One of the markers of growing up, IMHO, is to remain calm during provocation. In the past (and occasional present), my reaction to a negative stimuli such as an angry, disrespectful or thoughtless person was to respond in kind with anger or disrespect. Imagine a two-year old having a tantrum but trying to maintain a calm demeanor. That’s me at my worst (well, except for when I actually lose it.)
There’s nothing wrong with that reaction per se; we feel how we feel. But now that I’m in my middle years, I would prefer to take a steadier approach to life’s turbulence. I don’t feel good, content or effective if I’m simply wrestling with turbulent and negative emotions. And by caving into or even fueling those emotions, I’m likely to escalate the situation to where one or both of us then does or says something that we both will later regret.
If only there were a pill for this kind of thing (or is it Valium or Prozac?) There’s just no quick fix for controlling or managing what can be destructive emotions. But I do think practicing a few concepts or exercises has helped me over the years.

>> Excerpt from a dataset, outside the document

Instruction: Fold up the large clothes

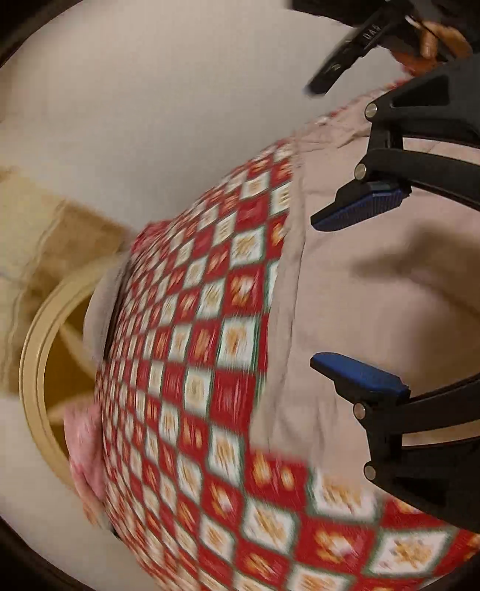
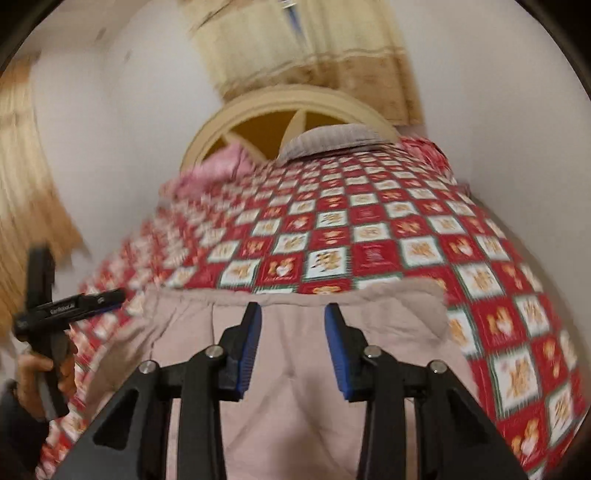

- Interpretation – Just because I interpret an action or words in a certain way (disrespectful, thoughtless, hostile), does not mean they were intended that way. This may be someone else’s usual MO (or not at all directed at me) and I’m reading too much into it. See Eeny Meeny Miny Mo – I Choose Fear.
- Forgiveness – Even if someone intended disrespect, aggressive, passive-aggressive or selfish behavior, it does not mean I have to get upset about it. By believing that everyone is trying their best given their unique circumstances allows me to let go of any negative reciprocal feelings I may develop. See Finding Forgiveness and Tit for Tat Played Out.
- It’s not about me – You’ve heard of projection, right? Projection occurs when I have an emotion such as resentment but then accuse someone else of being resentful. I project because I perceive that emotion is coming from outside rather than from within. I’ve had people yell at me and accuse me of how angry I was while I sat and watched them. The irony and hypocrisy was lost on them. Not that I’ve never made similar accusations myself…
- Perspective – Here’s where I step back and ask myself what the end goal is. Is it my goal to be right? To get my way? Or to foster my relationship in light of a challenge? I don’t know about you, but when I engage in a prolonged and/or heated argument about who is right, even if I get a concession, I end up feeling a bit dirty afterwards. It feels like I just bullied someone into agreeing with me. That makes me an a**hole, not “right.” Also, if I “win” then that means I had to make someone else “lose.” Life is not a zero sum game and I refuse to play it that way.
- Quality of life – When I’m in that tantrum-ish state, I’m just not happy. I’m neither my best self nor am I being the person I want to be. Peace of mind has becoming a priority to me since I’ve spent so long squandering it. I also refuse to give away my power to have peace of mind to someone else.
- Reflects Poorly on Me – That emotional tantrum is just plain unattractive and reflects my juvenile mentality.
- Setting an Example – It’s particularly damaging to cave or escalate that tantrum when children, students or people I mentor are present. I am demonstrating that I believe my needs and beliefs are more important than someone else’s. Is that the lesson I want to teach to others?
- Meditate and journal – Doing these exercises regularly helps to get out of one’s head where these destructive beliefs and messages germinate and flourish. When I’m feeling particularly antagonistic to someone, I meditate on wishing them peace, joy, and love. I open my heart to their pain and humanity and, in so doing, am open to my own.
This effort, like everything else I do in my life, is a journey. A work in progress. Part of the forgiveness element includes forgiveness for myself when I respond poorly to someone else and their best effort. They’re doing their best. So am I. And that is good enough for me.